Oppenheimer in 1966Click to Enlarge Image

Oppenheimer was aware of this agreement and accepted its scope. The Metallurgical Laboratory at the University of Chicago and the facilities at Los Alamos, Oak Ridge and Hanford were de facto military establishments. The scientists working in those places were technicians. It was General Leslie Groves and General Kenneth Nichols who were responsible for the scientific decisions. As Groves was to assert at Oppenheimer's trial, "Dr. Oppenheimer was used by me as my adviser . . ., not to tell me what to do, but to confirm my opinion."

Oppenheimer indeed recognized that the role he played as director of Los Alamos during the war was carried out serving under orders from the president, as commander in chief. And Oppenheimer never regretted his role in the development of atomic bombs, as is clear from an exchange that took place following a lecture he gave in Geneva in 1964:

van Camp: If you had foreseen the present situation in the world, would you have dared start the researches that led to the atomic bomb?

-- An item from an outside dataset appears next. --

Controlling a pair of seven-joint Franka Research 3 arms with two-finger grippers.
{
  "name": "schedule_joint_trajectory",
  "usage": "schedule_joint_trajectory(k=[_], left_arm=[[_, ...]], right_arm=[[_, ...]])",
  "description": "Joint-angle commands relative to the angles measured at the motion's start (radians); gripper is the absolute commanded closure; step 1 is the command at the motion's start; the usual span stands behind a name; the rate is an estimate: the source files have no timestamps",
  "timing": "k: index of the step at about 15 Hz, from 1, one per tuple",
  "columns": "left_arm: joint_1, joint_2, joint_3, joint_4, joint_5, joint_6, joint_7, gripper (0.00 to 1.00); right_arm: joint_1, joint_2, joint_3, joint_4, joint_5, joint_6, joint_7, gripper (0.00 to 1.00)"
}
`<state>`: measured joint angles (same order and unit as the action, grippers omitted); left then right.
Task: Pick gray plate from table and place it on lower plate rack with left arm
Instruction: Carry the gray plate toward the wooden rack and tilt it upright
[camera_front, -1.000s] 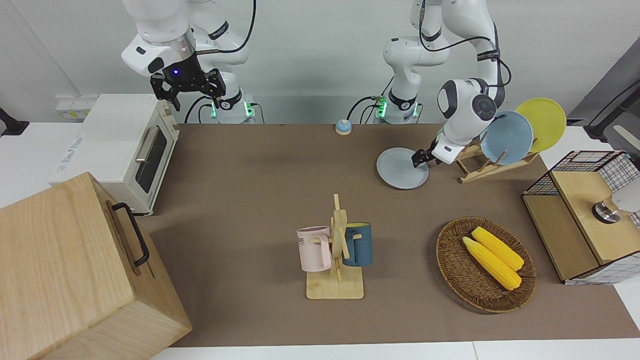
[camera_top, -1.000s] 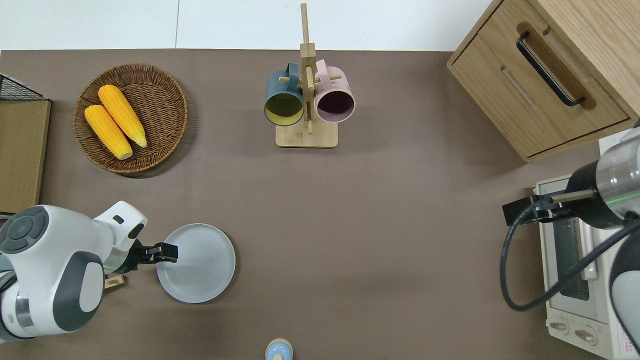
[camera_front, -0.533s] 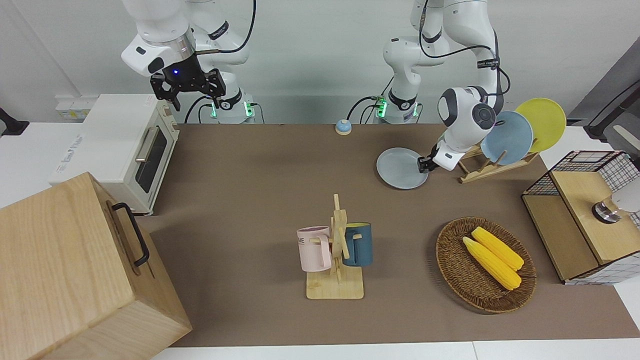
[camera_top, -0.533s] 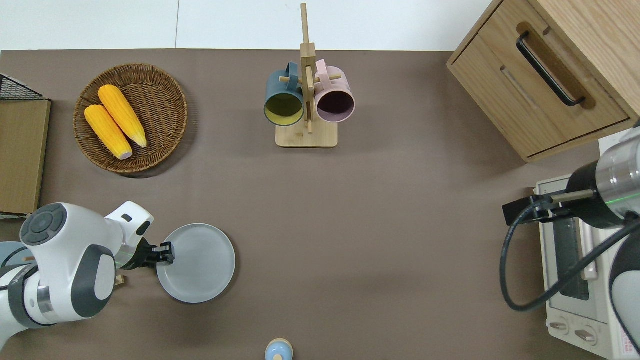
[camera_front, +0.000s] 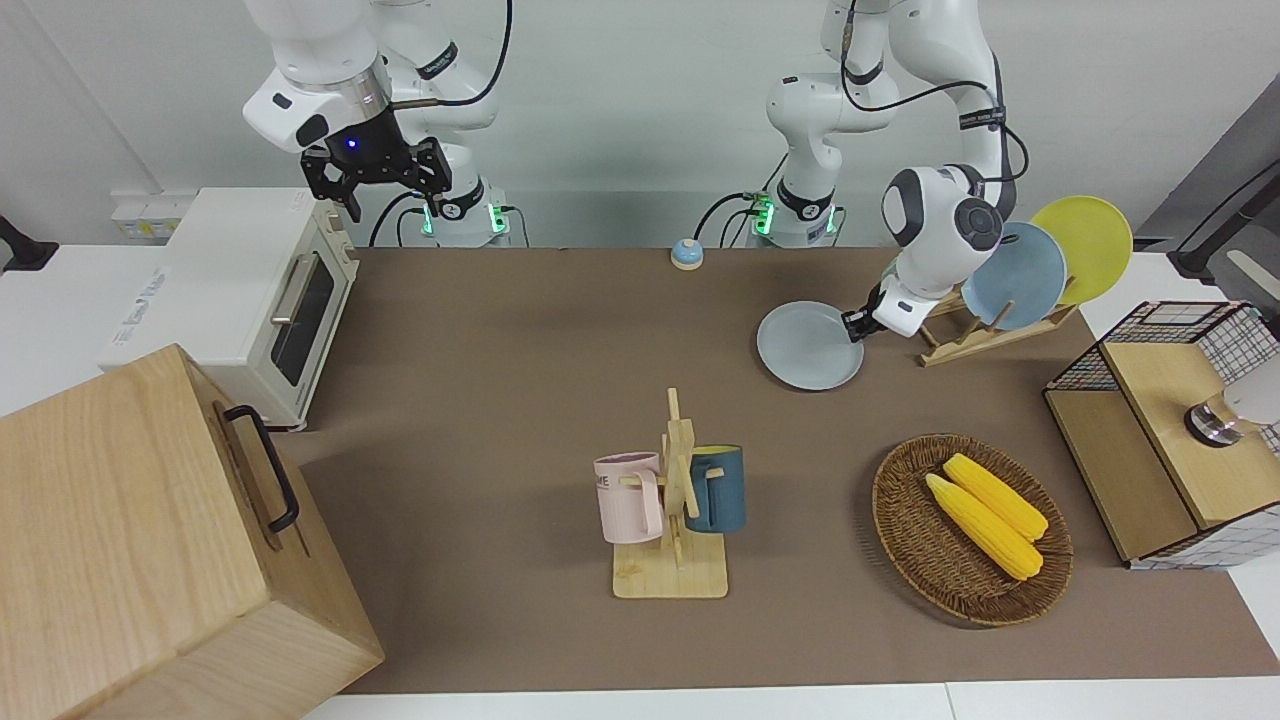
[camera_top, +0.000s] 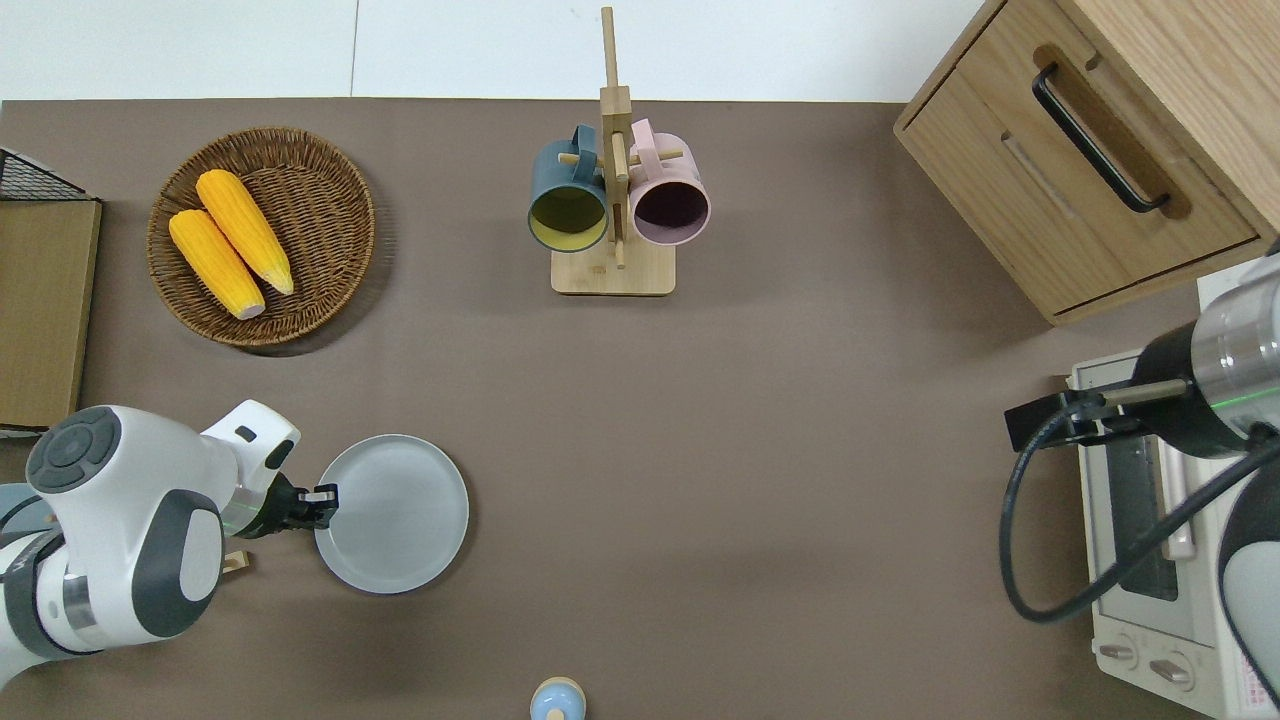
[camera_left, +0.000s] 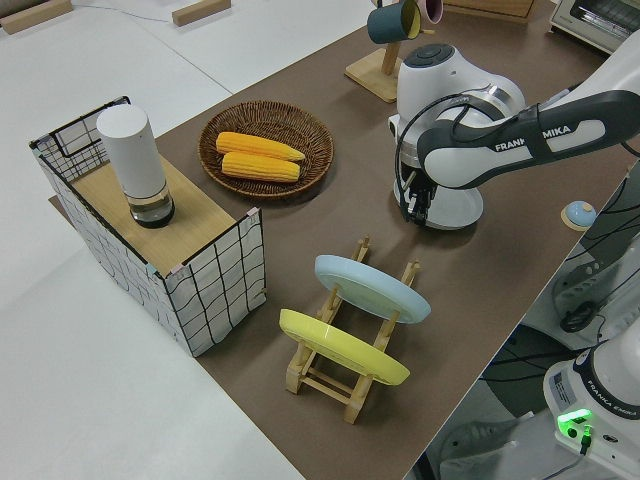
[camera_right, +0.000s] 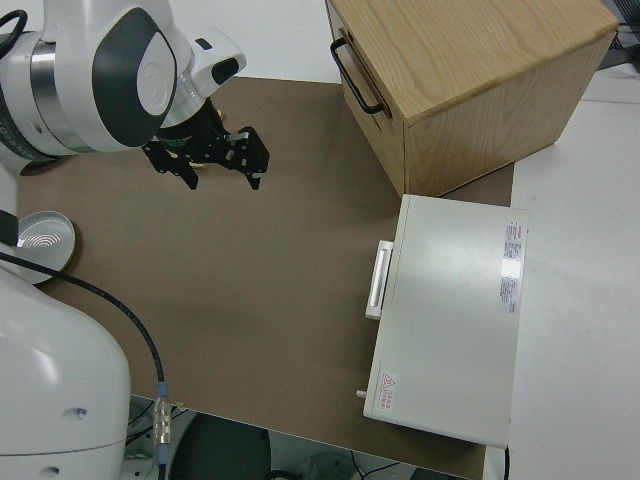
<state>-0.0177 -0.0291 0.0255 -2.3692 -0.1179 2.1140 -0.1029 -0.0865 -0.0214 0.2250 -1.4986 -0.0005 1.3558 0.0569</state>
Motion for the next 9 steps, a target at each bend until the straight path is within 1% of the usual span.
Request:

JRO: My role was very much more modest. . . . My role was to preside over an effort, to make, as soon as possible, something practical. But I would do it again.

. . .

Victor Weisskopf: I would like to address Mr. Oppenheimer in a different fashion. Given what has happened these past twenty years, would you in the position you were in 1942, would you again accept to develop the bomb?

JRO: To this I have answered yes. . . .

An assistant: Even after Hiroshima?

JRO: Yes.

Unquestionably, Oppenheimer was an enigmatic figure—but in some respects he is less of an enigma than one might infer from all that has been written about him. The aura of mystery has been lifted somewhat with Bernstein's new book, although he does not try to piece together this puzzle of a man.